- Exercise description -
Starting at the line with "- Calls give" in it, reproduce each line below through the last one, exactly, and include nothing else.

- Dataset content -
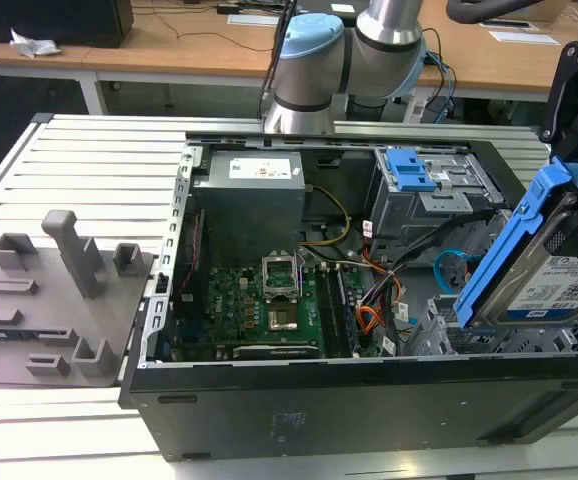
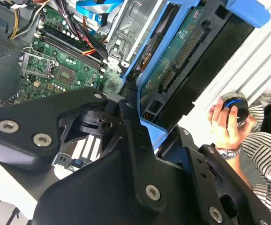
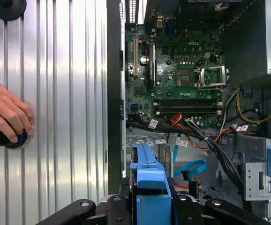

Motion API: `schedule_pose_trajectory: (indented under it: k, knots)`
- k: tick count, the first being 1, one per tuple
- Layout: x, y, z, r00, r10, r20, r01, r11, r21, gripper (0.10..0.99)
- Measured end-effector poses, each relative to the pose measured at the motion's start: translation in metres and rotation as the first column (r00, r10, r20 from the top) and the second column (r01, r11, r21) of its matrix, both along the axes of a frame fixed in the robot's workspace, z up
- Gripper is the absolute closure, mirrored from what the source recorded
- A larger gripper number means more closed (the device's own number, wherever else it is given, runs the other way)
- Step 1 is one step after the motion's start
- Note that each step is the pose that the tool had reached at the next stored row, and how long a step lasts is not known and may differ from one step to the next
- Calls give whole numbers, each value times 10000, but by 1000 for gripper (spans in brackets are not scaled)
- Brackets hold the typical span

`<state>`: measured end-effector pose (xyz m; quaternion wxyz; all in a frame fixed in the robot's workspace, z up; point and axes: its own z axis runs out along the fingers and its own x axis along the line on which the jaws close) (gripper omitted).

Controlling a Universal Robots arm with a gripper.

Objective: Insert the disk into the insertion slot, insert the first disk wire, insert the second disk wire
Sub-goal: 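Insert the disk into the insertion slot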

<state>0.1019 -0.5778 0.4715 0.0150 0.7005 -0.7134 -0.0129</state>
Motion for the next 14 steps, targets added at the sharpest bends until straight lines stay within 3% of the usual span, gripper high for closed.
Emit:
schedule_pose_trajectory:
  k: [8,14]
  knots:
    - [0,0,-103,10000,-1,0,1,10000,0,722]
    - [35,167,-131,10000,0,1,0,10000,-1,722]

- Solution to the exercise -
- Calls give whole numbers, each value times 10000, but by 1000 for gripper (spans in brackets are not scaled)
- Brackets hold the typical span

`<state>`: measured end-effector pose (xyz m; quaternion wxyz; all in a frame fixed in the robot's workspace, z up; point and axes: its own z axis runs out along the fingers and its own x axis along the line on which the jaws close) (gripper omitted).

Controlling a Universal Robots arm with a gripper.

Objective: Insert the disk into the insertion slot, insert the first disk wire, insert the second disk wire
Sub-goal: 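Insert the disk into the insertion slot
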
<state>0.1019 -0.5778 0.4715 0.0150 0.7005 -0.7134 -0.0129</state>
Motion for the next 14 steps, targets added at the sharpest bends until straight lines stay within 3% of the usual span, gripper high for closed.
Emit:
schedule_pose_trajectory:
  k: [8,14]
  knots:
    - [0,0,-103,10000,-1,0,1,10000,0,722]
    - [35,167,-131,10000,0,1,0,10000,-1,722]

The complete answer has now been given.